(Items from a data source)
*** Begin section ***

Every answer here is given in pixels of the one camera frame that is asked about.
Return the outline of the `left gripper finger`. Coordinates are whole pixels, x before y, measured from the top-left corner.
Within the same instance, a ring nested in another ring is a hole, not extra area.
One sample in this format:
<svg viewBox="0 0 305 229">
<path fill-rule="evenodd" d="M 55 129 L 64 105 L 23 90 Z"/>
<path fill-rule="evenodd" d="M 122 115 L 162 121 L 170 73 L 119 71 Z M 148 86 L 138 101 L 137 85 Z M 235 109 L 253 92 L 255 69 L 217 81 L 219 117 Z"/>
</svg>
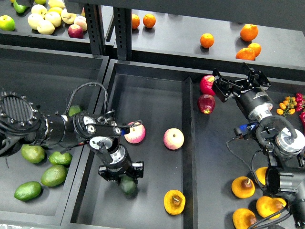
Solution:
<svg viewBox="0 0 305 229">
<path fill-rule="evenodd" d="M 143 178 L 144 173 L 144 162 L 132 162 L 131 165 L 126 170 L 126 175 L 130 177 L 136 184 L 138 184 L 138 179 Z"/>
<path fill-rule="evenodd" d="M 98 174 L 106 181 L 119 181 L 119 174 L 117 172 L 111 171 L 105 166 L 99 166 Z"/>
</svg>

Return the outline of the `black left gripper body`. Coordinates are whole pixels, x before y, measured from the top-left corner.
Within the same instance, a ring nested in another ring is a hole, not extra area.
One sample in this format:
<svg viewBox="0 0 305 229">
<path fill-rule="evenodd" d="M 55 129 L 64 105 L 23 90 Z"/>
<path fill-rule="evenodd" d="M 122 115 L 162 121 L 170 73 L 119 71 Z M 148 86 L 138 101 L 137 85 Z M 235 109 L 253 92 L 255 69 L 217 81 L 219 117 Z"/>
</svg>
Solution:
<svg viewBox="0 0 305 229">
<path fill-rule="evenodd" d="M 112 162 L 104 162 L 102 166 L 109 168 L 113 172 L 117 172 L 120 175 L 125 175 L 126 170 L 131 165 L 132 161 L 127 151 L 127 148 L 120 146 L 117 151 L 110 154 Z"/>
</svg>

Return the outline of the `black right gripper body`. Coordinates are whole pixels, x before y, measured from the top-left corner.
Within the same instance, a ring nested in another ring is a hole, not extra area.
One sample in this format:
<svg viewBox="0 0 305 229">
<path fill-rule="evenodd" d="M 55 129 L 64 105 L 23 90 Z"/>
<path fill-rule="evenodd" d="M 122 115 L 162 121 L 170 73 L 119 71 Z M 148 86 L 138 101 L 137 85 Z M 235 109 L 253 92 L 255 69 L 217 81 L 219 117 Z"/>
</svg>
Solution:
<svg viewBox="0 0 305 229">
<path fill-rule="evenodd" d="M 241 91 L 236 98 L 236 103 L 248 120 L 262 121 L 272 116 L 272 100 L 261 87 Z"/>
</svg>

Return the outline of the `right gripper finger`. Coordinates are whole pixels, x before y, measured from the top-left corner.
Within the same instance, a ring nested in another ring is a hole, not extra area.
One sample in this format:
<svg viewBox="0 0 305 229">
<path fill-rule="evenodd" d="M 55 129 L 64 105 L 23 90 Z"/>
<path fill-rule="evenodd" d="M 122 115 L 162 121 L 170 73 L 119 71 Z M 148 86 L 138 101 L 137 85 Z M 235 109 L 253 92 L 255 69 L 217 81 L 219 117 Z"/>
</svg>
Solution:
<svg viewBox="0 0 305 229">
<path fill-rule="evenodd" d="M 236 83 L 236 81 L 225 79 L 216 69 L 213 70 L 212 75 L 214 76 L 212 90 L 215 92 L 216 96 L 221 100 L 221 102 L 224 103 L 230 98 L 240 96 L 240 93 L 238 92 L 240 86 Z"/>
<path fill-rule="evenodd" d="M 271 86 L 270 81 L 261 70 L 250 68 L 246 63 L 242 63 L 242 69 L 247 76 L 245 83 L 242 84 L 242 91 L 246 92 L 254 88 L 268 90 Z"/>
</svg>

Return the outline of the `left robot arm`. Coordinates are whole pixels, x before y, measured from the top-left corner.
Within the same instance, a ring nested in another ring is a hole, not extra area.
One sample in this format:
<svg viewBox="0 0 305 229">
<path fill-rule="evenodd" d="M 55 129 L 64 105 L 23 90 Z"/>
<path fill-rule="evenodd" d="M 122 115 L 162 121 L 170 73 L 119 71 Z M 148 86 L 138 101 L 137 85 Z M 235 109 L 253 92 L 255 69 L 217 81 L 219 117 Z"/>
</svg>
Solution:
<svg viewBox="0 0 305 229">
<path fill-rule="evenodd" d="M 99 175 L 107 181 L 120 182 L 126 175 L 134 182 L 143 177 L 144 162 L 133 162 L 120 137 L 130 128 L 142 124 L 141 120 L 119 125 L 114 110 L 107 110 L 108 94 L 104 94 L 104 113 L 90 114 L 81 111 L 68 115 L 72 99 L 83 88 L 80 85 L 71 93 L 64 114 L 47 115 L 13 91 L 0 91 L 0 154 L 12 154 L 17 144 L 53 148 L 73 148 L 88 145 L 102 161 Z"/>
</svg>

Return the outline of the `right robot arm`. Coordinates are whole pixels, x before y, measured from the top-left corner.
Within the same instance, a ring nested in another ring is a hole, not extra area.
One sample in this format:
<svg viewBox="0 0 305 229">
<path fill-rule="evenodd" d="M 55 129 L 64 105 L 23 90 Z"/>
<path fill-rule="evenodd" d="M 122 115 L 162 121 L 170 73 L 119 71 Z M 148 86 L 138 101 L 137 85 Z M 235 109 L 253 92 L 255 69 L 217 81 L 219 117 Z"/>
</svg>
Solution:
<svg viewBox="0 0 305 229">
<path fill-rule="evenodd" d="M 254 139 L 268 158 L 265 184 L 259 188 L 270 197 L 287 201 L 285 209 L 293 216 L 295 227 L 305 227 L 305 136 L 283 116 L 272 114 L 270 87 L 262 71 L 242 64 L 247 78 L 229 80 L 213 70 L 212 90 L 226 102 L 233 98 L 249 121 L 234 129 L 240 139 Z"/>
</svg>

*** End section ***

▶ [What needs to be done]
Collect each line of the entries that has the word "robot", copying it in full.

▶ [Task solution]
Return the outline of the `left robot arm`. Coordinates are whole pixels, x before y, measured from the top-left corner.
Return the outline of the `right robot arm`. Coordinates are whole pixels, x before y, measured from the top-left corner.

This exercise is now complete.